Work item: Two lines in the listing below mark the span: one contains "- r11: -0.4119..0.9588" and one contains "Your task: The". Reproduce both of them and everything between, exactly.

Source material:
---------------

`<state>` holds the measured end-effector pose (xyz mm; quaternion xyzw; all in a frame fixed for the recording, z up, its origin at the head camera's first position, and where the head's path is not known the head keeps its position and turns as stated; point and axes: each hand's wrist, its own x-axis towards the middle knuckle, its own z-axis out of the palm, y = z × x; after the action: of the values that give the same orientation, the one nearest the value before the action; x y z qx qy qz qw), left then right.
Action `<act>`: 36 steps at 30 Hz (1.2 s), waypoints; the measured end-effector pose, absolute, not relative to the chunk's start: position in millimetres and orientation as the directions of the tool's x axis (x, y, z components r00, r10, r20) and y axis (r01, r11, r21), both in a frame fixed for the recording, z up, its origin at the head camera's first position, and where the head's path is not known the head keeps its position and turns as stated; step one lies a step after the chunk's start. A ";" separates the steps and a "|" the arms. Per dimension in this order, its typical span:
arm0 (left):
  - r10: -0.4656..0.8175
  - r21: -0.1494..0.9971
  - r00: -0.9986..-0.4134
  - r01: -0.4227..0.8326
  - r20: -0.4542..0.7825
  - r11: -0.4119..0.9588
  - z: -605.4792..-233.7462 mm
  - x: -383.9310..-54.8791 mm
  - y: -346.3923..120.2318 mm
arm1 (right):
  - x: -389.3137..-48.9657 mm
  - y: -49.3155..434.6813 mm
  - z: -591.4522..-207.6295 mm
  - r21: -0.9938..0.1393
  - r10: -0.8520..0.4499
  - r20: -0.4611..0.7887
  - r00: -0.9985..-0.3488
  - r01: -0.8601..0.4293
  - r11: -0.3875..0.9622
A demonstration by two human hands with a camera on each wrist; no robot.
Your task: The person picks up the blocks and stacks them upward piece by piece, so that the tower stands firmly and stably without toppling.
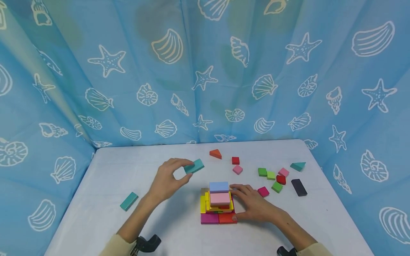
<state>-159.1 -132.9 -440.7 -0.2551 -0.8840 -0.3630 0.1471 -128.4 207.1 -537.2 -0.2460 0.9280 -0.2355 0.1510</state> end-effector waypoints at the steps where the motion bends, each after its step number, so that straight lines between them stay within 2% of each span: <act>1: 0.376 0.557 -0.813 0.579 0.443 0.596 -437.9 -154.9 -126.3 | -128.4 207.0 -536.9 -0.513 -0.528 -0.164 -0.834 -0.385 0.767; 7: 0.538 0.514 -0.735 0.676 0.413 0.528 -431.6 -135.1 -99.1 | -127.6 207.6 -535.3 -0.529 -0.539 -0.152 -0.828 -0.393 0.752; 16: 0.652 0.553 -0.715 0.660 0.253 0.510 -443.9 -121.2 -82.2 | -127.8 208.6 -536.6 -0.529 -0.550 -0.152 -0.821 -0.402 0.747; 24: 0.712 0.413 -0.636 0.758 0.299 0.504 -455.7 -121.0 -79.4 | -127.8 209.3 -536.9 -0.527 -0.559 -0.136 -0.818 -0.418 0.740; 36: 0.736 0.286 -0.601 0.798 0.312 0.530 -457.6 -119.6 -79.0 | -128.2 209.3 -538.6 -0.529 -0.564 -0.126 -0.816 -0.425 0.734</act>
<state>-119.6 -79.0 -457.6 -0.4403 -0.8713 -0.2028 0.0763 -128.2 209.3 -538.6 -0.2685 0.9206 -0.2465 0.1404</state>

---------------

Written solution:
  - r11: -0.4119..0.9588
  - z: -605.4792..-233.7462 mm
  - x: -383.9310..-54.8791 mm
  - y: -346.3923..120.2318 mm
arm1 (right):
  - x: -389.3137..-48.9657 mm
  - y: -49.3155..434.6813 mm
  - z: -591.4522..-207.6295 mm
  - r21: -0.9938..0.1393
  - r10: -0.8520..0.4499
  - r20: -0.4611..0.7887
  - r00: -0.9985..-0.3488
  - r01: -0.8601..0.4293
  - r11: -0.3875..0.9622
A demonstration by two human hands with a camera on each wrist; no robot.
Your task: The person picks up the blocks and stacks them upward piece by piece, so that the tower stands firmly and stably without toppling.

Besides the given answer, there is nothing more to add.